## [WORK REQUIRED]
Among the entries below, find all lines that include "beige" and copy them.

## [INPUT DATA]
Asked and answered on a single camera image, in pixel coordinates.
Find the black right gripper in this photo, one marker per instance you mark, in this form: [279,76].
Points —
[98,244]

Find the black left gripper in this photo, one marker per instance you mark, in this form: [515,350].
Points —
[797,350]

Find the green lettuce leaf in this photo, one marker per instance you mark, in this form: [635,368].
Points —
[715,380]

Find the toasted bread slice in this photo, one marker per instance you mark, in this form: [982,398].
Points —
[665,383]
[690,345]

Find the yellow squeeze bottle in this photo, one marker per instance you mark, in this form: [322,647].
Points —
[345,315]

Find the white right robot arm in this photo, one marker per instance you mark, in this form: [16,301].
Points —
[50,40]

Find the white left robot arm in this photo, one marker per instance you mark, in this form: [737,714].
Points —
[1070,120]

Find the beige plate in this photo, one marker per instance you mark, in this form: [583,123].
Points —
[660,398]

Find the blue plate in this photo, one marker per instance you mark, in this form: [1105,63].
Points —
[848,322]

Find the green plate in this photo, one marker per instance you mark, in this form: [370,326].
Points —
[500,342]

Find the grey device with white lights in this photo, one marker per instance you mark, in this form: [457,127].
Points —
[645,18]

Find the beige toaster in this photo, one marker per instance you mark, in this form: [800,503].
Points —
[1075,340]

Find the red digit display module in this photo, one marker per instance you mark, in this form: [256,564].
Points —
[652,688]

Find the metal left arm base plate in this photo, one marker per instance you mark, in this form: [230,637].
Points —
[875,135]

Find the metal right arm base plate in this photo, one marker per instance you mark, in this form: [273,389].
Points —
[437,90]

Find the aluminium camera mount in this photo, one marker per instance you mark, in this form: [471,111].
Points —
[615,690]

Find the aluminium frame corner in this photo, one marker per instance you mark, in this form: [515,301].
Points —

## [SOLUTION TO THE PROBLEM]
Find the beige plate in this photo, one marker per instance you mark, in this form: [583,123].
Find the beige toaster in this photo, one marker per instance you mark, in this form: [800,503].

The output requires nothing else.